Simplified Formula (Uniform Field):
\( \mathrm{\Phi_B = B A \cos \theta} \)
- \(\mathrm{B}\) = magnitude of the magnetic field
- \(\mathrm{A}\) = area of the surface
- \(\mathrm{\theta}\) = angle between the magnetic field and the normal to the surface
Key Ideas:
- If the surface is perpendicular to the field (\(\theta = 0^\circ\)), flux is maximum: \( \Phi_B = BA \).
- If the surface is parallel to the field (\(\theta = 90^\circ\)), flux is zero: \( \Phi_B = 0 \).

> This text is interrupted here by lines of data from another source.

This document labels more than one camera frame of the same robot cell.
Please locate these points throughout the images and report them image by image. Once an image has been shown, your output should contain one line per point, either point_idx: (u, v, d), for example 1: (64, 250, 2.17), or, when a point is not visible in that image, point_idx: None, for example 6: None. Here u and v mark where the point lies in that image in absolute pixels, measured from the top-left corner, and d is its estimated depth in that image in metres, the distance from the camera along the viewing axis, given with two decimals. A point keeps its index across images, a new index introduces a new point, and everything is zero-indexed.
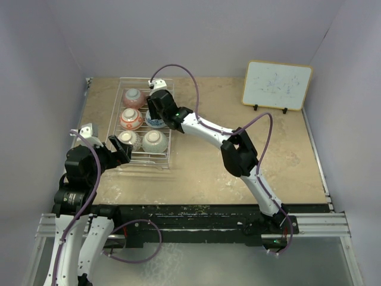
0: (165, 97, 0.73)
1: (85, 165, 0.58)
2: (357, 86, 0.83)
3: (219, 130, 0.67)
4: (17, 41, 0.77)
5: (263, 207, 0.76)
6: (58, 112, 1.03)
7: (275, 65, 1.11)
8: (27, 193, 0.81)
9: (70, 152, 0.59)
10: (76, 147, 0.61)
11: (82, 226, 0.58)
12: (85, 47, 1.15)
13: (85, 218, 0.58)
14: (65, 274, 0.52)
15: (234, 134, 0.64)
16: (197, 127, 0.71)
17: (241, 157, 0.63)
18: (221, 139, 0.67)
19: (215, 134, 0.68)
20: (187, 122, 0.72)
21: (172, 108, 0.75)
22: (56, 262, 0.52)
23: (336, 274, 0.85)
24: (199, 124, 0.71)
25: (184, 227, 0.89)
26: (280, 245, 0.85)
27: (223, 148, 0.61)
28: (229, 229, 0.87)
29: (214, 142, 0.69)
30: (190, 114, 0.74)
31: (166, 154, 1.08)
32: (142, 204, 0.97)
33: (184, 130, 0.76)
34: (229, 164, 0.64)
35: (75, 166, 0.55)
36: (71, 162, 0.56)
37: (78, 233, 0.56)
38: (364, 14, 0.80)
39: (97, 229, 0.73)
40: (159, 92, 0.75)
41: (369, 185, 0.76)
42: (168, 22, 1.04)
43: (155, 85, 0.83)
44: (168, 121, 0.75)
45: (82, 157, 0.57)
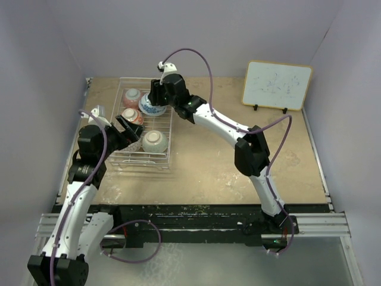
0: (179, 83, 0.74)
1: (96, 142, 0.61)
2: (356, 86, 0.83)
3: (236, 126, 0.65)
4: (17, 41, 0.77)
5: (266, 207, 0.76)
6: (58, 112, 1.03)
7: (275, 65, 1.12)
8: (27, 193, 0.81)
9: (81, 131, 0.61)
10: (87, 126, 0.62)
11: (91, 195, 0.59)
12: (85, 47, 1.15)
13: (94, 189, 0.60)
14: (68, 236, 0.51)
15: (249, 132, 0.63)
16: (211, 120, 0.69)
17: (254, 157, 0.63)
18: (236, 136, 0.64)
19: (230, 130, 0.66)
20: (199, 114, 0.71)
21: (185, 96, 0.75)
22: (62, 224, 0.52)
23: (336, 274, 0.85)
24: (212, 117, 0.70)
25: (184, 227, 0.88)
26: (280, 245, 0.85)
27: (237, 146, 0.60)
28: (229, 229, 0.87)
29: (227, 138, 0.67)
30: (203, 105, 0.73)
31: (166, 154, 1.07)
32: (142, 204, 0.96)
33: (195, 121, 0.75)
34: (241, 163, 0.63)
35: (86, 143, 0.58)
36: (82, 139, 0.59)
37: (84, 203, 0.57)
38: (364, 14, 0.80)
39: (100, 221, 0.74)
40: (174, 76, 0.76)
41: (369, 185, 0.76)
42: (168, 21, 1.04)
43: (164, 68, 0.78)
44: (179, 108, 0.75)
45: (93, 135, 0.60)
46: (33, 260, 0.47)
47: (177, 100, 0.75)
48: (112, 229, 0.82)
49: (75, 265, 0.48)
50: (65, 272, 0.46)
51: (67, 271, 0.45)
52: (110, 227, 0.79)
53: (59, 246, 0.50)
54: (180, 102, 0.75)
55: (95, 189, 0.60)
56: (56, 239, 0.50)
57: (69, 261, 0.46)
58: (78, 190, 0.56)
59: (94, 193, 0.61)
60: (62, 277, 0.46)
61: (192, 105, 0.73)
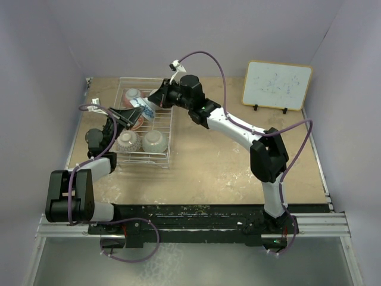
0: (197, 87, 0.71)
1: (103, 142, 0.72)
2: (357, 87, 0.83)
3: (252, 129, 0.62)
4: (16, 41, 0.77)
5: (271, 209, 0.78)
6: (58, 113, 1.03)
7: (274, 66, 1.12)
8: (29, 193, 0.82)
9: (88, 136, 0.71)
10: (90, 131, 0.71)
11: (105, 165, 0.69)
12: (85, 47, 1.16)
13: (108, 165, 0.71)
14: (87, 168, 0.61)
15: (266, 134, 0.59)
16: (224, 123, 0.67)
17: (271, 161, 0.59)
18: (252, 139, 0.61)
19: (244, 132, 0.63)
20: (214, 117, 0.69)
21: (200, 101, 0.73)
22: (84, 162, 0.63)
23: (337, 274, 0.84)
24: (226, 120, 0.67)
25: (184, 227, 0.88)
26: (280, 244, 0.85)
27: (254, 149, 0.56)
28: (229, 229, 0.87)
29: (242, 141, 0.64)
30: (218, 109, 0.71)
31: (166, 154, 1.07)
32: (142, 204, 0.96)
33: (209, 126, 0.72)
34: (257, 167, 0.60)
35: (96, 148, 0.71)
36: (89, 140, 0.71)
37: (102, 164, 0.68)
38: (364, 14, 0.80)
39: (103, 206, 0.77)
40: (191, 78, 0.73)
41: (369, 185, 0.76)
42: (168, 21, 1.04)
43: (177, 67, 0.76)
44: (194, 113, 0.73)
45: (99, 139, 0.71)
46: (57, 170, 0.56)
47: (193, 103, 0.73)
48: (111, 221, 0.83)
49: (90, 182, 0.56)
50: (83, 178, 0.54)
51: (86, 176, 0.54)
52: (110, 220, 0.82)
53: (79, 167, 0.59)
54: (194, 107, 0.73)
55: (108, 165, 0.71)
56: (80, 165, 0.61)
57: (88, 171, 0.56)
58: (98, 157, 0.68)
59: (108, 165, 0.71)
60: (78, 184, 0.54)
61: (208, 111, 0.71)
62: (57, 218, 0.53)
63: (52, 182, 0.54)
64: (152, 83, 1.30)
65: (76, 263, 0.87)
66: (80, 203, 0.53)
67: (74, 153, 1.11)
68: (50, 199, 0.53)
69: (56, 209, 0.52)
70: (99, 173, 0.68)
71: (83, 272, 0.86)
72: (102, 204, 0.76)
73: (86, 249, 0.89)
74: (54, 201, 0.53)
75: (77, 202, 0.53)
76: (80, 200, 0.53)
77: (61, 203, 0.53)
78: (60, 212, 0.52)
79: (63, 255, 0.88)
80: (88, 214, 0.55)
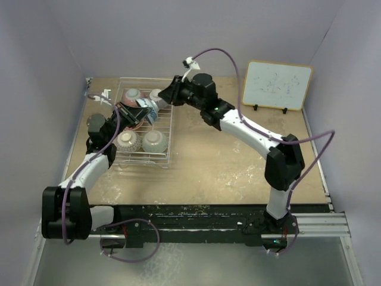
0: (211, 86, 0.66)
1: (104, 130, 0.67)
2: (357, 87, 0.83)
3: (268, 135, 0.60)
4: (16, 42, 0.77)
5: (274, 210, 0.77)
6: (58, 113, 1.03)
7: (274, 66, 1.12)
8: (28, 193, 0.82)
9: (90, 120, 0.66)
10: (94, 116, 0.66)
11: (102, 164, 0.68)
12: (85, 47, 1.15)
13: (106, 162, 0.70)
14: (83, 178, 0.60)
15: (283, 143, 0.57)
16: (240, 126, 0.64)
17: (287, 168, 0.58)
18: (268, 145, 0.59)
19: (261, 138, 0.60)
20: (227, 120, 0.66)
21: (212, 101, 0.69)
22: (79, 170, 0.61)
23: (337, 274, 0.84)
24: (241, 123, 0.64)
25: (184, 227, 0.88)
26: (280, 244, 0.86)
27: (272, 157, 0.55)
28: (229, 229, 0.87)
29: (256, 146, 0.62)
30: (232, 111, 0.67)
31: (166, 154, 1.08)
32: (142, 204, 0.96)
33: (222, 128, 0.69)
34: (272, 175, 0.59)
35: (96, 134, 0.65)
36: (91, 129, 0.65)
37: (99, 164, 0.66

- Flux can be positive or negative depending on orientation (convention set by right-hand rule).
- Magnetic flux plays a central role in Faraday’s law of induction: a changing flux induces an emf.
Example:
A uniform magnetic field of \(0.20 \, T\) is directed at an angle of \(30^\circ\) with respect to the normal of a circular loop of radius \(0.10 \, m\). Find the magnetic flux through the loop.
▶️ Answer/Explanation
Step 1: Area of loop: \( \mathrm{A = \pi r^2 = \pi (0.10)^2 = 0.0314 \, m^2} \).
Step 2: Flux formula: \( \mathrm{\Phi_B = B A \cos \theta} \).
Step 3: Substitute: \( \mathrm{\Phi_B = (0.20)(0.0314)(\cos 30^\circ)} \).
Step 4: \( \cos 30^\circ = 0.866 \). \( \mathrm{\Phi_B = 0.20 \times 0.0314 \times 0.866 \approx 5.44 \times 10^{-3} \, Wb} \).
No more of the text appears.